[[ Input, beginning ]]

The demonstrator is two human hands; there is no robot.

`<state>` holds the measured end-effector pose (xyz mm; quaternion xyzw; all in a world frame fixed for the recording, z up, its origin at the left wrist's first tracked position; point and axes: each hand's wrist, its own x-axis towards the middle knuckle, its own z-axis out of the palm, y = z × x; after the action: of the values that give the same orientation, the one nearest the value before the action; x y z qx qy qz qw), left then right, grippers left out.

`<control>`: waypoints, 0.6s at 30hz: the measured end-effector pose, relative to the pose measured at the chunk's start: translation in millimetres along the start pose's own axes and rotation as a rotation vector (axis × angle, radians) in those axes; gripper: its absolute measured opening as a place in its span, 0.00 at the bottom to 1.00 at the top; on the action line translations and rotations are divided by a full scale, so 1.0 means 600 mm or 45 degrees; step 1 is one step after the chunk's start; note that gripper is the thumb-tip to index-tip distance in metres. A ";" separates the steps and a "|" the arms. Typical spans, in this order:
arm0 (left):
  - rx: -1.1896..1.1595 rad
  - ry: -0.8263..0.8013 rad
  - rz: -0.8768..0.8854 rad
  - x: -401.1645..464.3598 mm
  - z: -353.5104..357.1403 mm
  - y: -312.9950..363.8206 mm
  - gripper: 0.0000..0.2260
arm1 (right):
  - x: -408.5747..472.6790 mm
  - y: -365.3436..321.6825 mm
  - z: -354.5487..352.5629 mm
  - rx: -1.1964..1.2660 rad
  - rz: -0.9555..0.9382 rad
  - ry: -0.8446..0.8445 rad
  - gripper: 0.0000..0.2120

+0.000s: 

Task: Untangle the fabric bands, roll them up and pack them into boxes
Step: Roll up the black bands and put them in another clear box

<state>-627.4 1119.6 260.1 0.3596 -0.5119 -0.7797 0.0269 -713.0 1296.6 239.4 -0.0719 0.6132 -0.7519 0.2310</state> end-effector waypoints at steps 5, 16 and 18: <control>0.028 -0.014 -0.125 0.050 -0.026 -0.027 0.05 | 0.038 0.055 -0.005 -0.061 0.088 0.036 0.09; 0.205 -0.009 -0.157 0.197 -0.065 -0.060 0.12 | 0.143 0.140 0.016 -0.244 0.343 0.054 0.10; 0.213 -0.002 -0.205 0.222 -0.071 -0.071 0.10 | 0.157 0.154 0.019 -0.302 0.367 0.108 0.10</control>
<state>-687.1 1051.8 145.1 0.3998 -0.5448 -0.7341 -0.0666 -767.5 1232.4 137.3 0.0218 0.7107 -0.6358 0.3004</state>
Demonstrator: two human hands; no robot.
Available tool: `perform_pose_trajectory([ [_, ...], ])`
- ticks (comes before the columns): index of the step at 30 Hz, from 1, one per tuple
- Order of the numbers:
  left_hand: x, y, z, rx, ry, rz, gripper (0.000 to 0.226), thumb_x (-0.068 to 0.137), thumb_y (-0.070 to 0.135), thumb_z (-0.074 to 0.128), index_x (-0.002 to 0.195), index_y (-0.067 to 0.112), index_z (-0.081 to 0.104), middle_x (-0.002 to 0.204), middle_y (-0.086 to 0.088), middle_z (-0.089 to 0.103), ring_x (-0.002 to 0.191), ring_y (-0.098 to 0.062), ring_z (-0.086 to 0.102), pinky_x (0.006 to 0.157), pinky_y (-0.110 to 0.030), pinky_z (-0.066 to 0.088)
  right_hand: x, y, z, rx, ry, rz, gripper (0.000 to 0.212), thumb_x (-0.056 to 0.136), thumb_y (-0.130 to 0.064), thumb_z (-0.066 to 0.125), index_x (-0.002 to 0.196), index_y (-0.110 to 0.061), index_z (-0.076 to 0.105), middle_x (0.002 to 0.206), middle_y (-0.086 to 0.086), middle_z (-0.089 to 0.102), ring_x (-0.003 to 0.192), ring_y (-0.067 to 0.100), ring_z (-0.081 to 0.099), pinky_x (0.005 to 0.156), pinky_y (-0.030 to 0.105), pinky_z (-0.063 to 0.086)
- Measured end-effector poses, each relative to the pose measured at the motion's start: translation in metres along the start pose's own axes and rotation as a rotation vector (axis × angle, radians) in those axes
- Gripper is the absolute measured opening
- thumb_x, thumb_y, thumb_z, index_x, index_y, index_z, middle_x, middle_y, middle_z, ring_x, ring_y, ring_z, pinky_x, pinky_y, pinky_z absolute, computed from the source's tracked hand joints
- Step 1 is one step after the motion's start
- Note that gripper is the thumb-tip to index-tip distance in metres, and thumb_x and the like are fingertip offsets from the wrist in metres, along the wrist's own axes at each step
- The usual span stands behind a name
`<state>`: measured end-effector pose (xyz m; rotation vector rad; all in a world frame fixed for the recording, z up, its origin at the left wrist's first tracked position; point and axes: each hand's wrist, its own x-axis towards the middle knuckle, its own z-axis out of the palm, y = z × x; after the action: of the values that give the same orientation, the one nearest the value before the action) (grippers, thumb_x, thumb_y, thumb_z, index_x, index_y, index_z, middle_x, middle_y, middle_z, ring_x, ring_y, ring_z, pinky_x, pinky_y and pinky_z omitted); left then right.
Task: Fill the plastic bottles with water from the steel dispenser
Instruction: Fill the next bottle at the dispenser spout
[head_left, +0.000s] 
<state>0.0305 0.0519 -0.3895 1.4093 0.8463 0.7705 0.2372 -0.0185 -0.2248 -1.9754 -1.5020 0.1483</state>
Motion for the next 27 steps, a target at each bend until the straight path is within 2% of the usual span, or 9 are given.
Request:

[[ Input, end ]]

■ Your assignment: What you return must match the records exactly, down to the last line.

■ Solution:
The demonstrator is two human hands; there is no robot.

`<state>` holds the measured end-effector pose (xyz mm; quaternion xyzw; all in a world frame fixed for the recording, z up, its origin at the left wrist's first tracked position; point and axes: each hand's wrist, its own x-axis towards the middle knuckle, its own z-axis out of the palm, y = z × x; after the action: of the values that give the same orientation, the one nearest the value before the action; x y z qx qy qz qw), left then right, grippers left out.

`<control>`: waypoints, 0.6s at 30hz: the measured end-effector pose, relative to the pose measured at the chunk's start: translation in millimetres along the start pose's own axes and rotation as a rotation vector (axis × angle, radians) in those axes; gripper: its absolute measured opening as a place in its span, 0.00 at the bottom to 1.00 at the top; on the action line translations and rotations are divided by a full scale, so 1.0 means 600 mm or 45 degrees; step 1 is one step after the chunk's start; note that gripper is the thumb-tip to index-tip distance in metres. A ";" separates the steps and a "|" the arms. Typical spans, in this order:
arm0 (left):
  - rx: -1.1896..1.1595 rad
  - ry: -0.8263..0.8013 rad
  - rz: -0.8768..0.8854 rad
  - x: -401.1645..464.3598 mm
  - z: -353.5104..357.1403 mm
  - y: -312.9950..363.8206 mm
  - gripper: 0.0000..0.2260
arm1 (right):
  - x: -408.5747..472.6790 mm
  - y: -365.3436..321.6825 mm
  - z: -354.5487..352.5629 mm
  - rx: -1.1964..1.2660 rad
  - rz: -0.9555..0.9382 rad
  - ry: -0.8446..0.8445 rad
  - gripper: 0.0000..0.2120

+0.000s: 

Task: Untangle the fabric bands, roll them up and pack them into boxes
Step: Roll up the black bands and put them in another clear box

<state>-627.4 1119.6 260.1 0.3596 -0.5119 -0.7797 0.0269 -713.0 1296.6 239.4 -0.0719 0.6132 -0.7519 0.2310</state> end-effector waypoints at steps 5, 16 and 18: <control>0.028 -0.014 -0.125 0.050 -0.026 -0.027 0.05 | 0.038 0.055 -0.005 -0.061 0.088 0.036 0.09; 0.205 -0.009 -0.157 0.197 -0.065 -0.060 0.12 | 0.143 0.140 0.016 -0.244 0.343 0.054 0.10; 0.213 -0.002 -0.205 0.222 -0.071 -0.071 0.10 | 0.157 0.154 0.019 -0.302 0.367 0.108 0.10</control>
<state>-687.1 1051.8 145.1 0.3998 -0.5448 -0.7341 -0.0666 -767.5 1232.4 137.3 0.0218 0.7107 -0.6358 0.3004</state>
Demonstrator: two human hands; no robot.
Available tool: `perform_pose_trajectory([ [_, ...], ])`
- ticks (comes before the columns): index of the step at 30 Hz, from 1, one per tuple
- Order of the numbers:
  left_hand: x, y, z, rx, ry, rz, gripper (0.000 to 0.226), thumb_x (-0.068 to 0.137), thumb_y (-0.070 to 0.135), thumb_z (-0.074 to 0.128), index_x (-0.002 to 0.195), index_y (-0.067 to 0.112), index_z (-0.081 to 0.104), middle_x (-0.002 to 0.204), middle_y (-0.086 to 0.088), middle_z (-0.089 to 0.103), ring_x (-0.002 to 0.191), ring_y (-0.098 to 0.062), ring_z (-0.086 to 0.102), pinky_x (0.006 to 0.157), pinky_y (-0.110 to 0.030), pinky_z (-0.066 to 0.088)
  right_hand: x, y, z, rx, ry, rz, gripper (0.000 to 0.212), thumb_x (-0.056 to 0.136), thumb_y (-0.130 to 0.064), thumb_z (-0.066 to 0.125), index_x (-0.002 to 0.196), index_y (-0.110 to 0.061), index_z (-0.076 to 0.105), middle_x (0.002 to 0.206), middle_y (-0.086 to 0.086), middle_z (-0.089 to 0.102), ring_x (-0.003 to 0.192), ring_y (-0.067 to 0.100), ring_z (-0.081 to 0.099), pinky_x (0.005 to 0.156), pinky_y (-0.030 to 0.105), pinky_z (-0.063 to 0.086)
- Measured end-effector poses, each relative to the pose measured at the motion's start: translation in metres along the start pose's own axes and rotation as a rotation vector (axis × angle, radians) in those axes
- Gripper is the absolute measured opening
- thumb_x, thumb_y, thumb_z, index_x, index_y, index_z, middle_x, middle_y, middle_z, ring_x, ring_y, ring_z, pinky_x, pinky_y, pinky_z absolute, computed from the source's tracked hand joints
- Step 1 is one step after the motion's start
- Note that gripper is the thumb-tip to index-tip distance in metres, and thumb_x and the like are fingertip offsets from the wrist in metres, along the wrist's own axes at each step
- The usual span stands behind a name
`<state>`: measured end-effector pose (xyz m; rotation vector rad; all in a world frame fixed for the recording, z up, its origin at the left wrist's first tracked position; point and axes: each hand's wrist, its own x-axis towards the middle knuckle, its own z-axis out of the palm, y = z × x; after the action: of the values that give the same orientation, the one nearest the value before the action) (grippers, thumb_x, thumb_y, thumb_z, index_x, index_y, index_z, middle_x, middle_y, middle_z, ring_x, ring_y, ring_z, pinky_x, pinky_y and pinky_z omitted); left then right.
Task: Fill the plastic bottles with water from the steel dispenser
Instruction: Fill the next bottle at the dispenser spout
[head_left, +0.000s] 
<state>0.0305 0.0519 -0.3895 1.4093 0.8463 0.7705 0.2372 -0.0185 -0.2248 -1.9754 -1.5020 0.1483</state>
Motion for the next 27 steps, a target at each bend until the straight path is within 2% of the usual span, or 9 are given.
Request:

This output is complete as it stands.